ESTAS fechas que se aproximan invitan a la reflexión y a que hagamos un exhaustivo análisis de lo que ha sido la conducta que hayamos seguido hasta aquí, independientemente del cotidiano quehacer y habitual ejercicio del día a día, ordenando nuestros personales esquemas, sin obviar los urbanísticos de nuestra ciudad y las necesidades más perentorias actuales, como son educación, sanidad y la política financiera de los bancos respecto a los créditos y la actitud negligente ante la necesaria apertura empresarial del momento que vivimos.

Habremos hecho, posiblemente, juicios temerarios de algunos semejantes nuestros, por el sencillo hecho de pensar distinto a ellos. Y lo que hayamos hecho por mejorar situaciones y relaciones humanas que nos exige una mejor convivencia. A juicio de tentativa, siquiera eso, debiéramos ir resumiendo y que los avances que hagamos sean lo más convenientes posible. Mientras en nuestra sociedad no exista una regular dosis de humildad, jamás se nos reconocerán nuestros valores y éxitos.

Al cabo de los años vamos aprendiendo el buen uso de la razón, vamos descubriendo nuevas formas y comportamientos distintos que nos sirvan de firmes avales ante nuestros mismos adversarios, si los hubiera.
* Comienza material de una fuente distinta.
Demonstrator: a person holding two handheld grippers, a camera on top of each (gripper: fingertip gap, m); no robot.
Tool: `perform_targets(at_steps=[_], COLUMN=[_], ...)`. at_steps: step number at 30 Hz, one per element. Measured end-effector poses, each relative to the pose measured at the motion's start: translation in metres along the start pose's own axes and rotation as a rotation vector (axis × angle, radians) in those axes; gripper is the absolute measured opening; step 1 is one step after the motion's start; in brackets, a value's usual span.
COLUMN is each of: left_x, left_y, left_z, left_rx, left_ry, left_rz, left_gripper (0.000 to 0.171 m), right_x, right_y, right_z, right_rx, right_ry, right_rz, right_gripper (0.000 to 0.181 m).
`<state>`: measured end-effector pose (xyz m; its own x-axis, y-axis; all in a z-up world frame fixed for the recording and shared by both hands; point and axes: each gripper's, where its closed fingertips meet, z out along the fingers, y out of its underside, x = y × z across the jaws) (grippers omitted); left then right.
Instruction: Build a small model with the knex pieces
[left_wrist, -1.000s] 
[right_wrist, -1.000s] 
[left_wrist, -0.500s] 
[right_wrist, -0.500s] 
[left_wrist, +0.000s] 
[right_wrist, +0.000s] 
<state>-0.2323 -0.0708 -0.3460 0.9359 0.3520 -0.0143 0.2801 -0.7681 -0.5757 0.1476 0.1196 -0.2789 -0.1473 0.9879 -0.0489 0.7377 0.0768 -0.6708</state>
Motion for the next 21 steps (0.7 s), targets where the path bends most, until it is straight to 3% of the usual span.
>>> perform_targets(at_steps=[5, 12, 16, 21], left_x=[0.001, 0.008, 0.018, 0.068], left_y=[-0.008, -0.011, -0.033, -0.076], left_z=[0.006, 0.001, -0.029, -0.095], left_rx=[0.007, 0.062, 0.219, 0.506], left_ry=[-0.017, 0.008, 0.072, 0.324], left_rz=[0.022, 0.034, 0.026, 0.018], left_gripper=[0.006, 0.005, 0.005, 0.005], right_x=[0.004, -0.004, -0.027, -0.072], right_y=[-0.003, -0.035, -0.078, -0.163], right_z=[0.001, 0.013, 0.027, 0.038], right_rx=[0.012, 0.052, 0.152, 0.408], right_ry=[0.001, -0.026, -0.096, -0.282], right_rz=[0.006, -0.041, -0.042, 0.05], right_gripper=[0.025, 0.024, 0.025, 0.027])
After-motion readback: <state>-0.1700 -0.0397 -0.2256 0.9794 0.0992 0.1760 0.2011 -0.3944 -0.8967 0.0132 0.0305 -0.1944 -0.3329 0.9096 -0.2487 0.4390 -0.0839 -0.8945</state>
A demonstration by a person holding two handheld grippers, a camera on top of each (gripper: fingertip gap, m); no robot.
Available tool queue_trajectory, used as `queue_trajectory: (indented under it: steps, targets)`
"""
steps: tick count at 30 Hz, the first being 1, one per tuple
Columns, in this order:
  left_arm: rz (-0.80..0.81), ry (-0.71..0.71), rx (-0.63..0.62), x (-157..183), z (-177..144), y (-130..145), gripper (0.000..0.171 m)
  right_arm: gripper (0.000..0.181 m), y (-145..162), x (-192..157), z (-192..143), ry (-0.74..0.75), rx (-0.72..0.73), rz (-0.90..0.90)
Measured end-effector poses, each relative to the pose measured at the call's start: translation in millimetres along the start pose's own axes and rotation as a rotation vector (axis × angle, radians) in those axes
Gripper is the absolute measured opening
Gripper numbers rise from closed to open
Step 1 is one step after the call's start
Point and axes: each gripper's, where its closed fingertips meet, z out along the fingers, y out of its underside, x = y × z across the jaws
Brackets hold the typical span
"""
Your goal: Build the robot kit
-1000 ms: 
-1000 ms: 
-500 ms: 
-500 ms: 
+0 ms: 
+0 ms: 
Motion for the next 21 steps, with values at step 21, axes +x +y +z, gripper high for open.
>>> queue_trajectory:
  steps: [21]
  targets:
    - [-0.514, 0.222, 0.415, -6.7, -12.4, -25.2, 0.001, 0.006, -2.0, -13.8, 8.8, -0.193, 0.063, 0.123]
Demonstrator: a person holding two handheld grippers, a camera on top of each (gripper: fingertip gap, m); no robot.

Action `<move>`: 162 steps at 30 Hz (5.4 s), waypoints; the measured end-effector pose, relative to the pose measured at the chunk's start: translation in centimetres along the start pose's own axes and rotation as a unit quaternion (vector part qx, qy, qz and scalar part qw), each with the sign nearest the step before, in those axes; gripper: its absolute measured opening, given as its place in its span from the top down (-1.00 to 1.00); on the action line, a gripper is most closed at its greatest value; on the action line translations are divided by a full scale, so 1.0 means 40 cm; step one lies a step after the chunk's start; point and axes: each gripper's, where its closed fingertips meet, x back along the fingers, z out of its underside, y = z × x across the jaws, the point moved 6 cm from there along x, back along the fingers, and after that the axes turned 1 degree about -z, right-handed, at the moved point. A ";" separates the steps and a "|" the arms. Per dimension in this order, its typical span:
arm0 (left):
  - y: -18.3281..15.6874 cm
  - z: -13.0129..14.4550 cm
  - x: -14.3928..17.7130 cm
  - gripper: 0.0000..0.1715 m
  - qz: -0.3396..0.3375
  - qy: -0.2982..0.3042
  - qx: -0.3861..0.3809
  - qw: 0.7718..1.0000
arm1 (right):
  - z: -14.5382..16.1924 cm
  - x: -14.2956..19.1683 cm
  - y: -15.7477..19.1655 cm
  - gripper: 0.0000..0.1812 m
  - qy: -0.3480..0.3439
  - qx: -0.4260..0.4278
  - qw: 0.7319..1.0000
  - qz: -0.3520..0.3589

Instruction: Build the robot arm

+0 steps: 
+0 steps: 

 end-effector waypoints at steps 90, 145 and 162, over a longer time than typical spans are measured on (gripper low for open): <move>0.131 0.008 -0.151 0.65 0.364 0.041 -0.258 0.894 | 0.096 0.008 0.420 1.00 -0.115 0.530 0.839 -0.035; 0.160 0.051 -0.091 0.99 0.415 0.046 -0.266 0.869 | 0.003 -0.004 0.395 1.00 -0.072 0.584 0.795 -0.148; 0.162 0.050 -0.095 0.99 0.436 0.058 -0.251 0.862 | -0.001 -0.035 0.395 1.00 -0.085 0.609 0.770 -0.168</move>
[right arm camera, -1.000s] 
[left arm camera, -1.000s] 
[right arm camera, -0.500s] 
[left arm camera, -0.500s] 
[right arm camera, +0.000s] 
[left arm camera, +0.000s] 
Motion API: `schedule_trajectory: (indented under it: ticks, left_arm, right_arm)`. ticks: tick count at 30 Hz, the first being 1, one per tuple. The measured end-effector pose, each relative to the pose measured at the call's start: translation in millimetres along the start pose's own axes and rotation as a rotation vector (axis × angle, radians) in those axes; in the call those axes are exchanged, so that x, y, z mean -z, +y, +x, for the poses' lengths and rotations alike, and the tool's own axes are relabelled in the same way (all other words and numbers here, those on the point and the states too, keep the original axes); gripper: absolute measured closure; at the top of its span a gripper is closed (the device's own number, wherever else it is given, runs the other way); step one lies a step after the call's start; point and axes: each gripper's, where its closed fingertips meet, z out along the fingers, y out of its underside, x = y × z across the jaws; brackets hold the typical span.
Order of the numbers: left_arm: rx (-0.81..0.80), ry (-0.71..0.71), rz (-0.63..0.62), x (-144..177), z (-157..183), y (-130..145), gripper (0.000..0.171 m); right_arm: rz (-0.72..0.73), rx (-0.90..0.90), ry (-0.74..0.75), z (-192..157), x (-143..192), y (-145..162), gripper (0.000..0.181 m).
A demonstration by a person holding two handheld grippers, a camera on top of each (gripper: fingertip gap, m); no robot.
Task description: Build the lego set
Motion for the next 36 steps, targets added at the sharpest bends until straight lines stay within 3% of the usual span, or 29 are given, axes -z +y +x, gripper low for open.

Si nos acercamos a la plana y limpia superficie del espejo de la vida, si analizamos nuestros defectos y virtudes, nuestra justa balanza no se inclina, se mantiene estática, inalterable, como si no pesaran las unas más que las otras, las tendencias innatas durante el trasiego vital de nuestra personal existencia. No somos ni mejores ni peores que los demás; solo somos diferentes, también pensamos distinto y, de acuerdo a las leyes naturales de la Humanidad, nuestra humildad iba a ser el hilo conductor de la felicidad. No habría tantas guerras ni hambrunas, no habría mejores ni peores ni inconformidades ni envidias ni bajas pasiones entre los seres humanos. Hasta es posible que lleguemos a entendernos, y hasta a compadecernos mutuamente; tal vez logremos conocernos mejor y, en consecuencia, valorarnos más y sin necesidad de autocensurar nuestros defectos ni estimar tanto nuestro equivocado ego, causante tantas veces de desgracias e incomodidades innecesarias.

Hagamos visible lo invisible atendiendo a nuestra conciencia, busquemos esa felicidad tan solicitada siempre, dentro de nosotros busquemos los cauces verdaderos de esa humilde capacidad de amar y tendamos nuestra mano a quienes hayan perdido toda fuerza física, pero no olvidemos el espíritu de cada cual y ayudémosles si nuestras posibilidades nos lo permiten. Con un poquito, aunque solo sea así, de nuestra solidaridad y amor hacia nuestros semejantes. Cualquier día en qualquier momento de nuestra vida; la ocasión siempre va a estar presente. Aunque solo sea una sonrisa o una exclamación consoladora para aquellos que lo han perdido todo, repito, y andan a la deriva esperando que les ayudemos.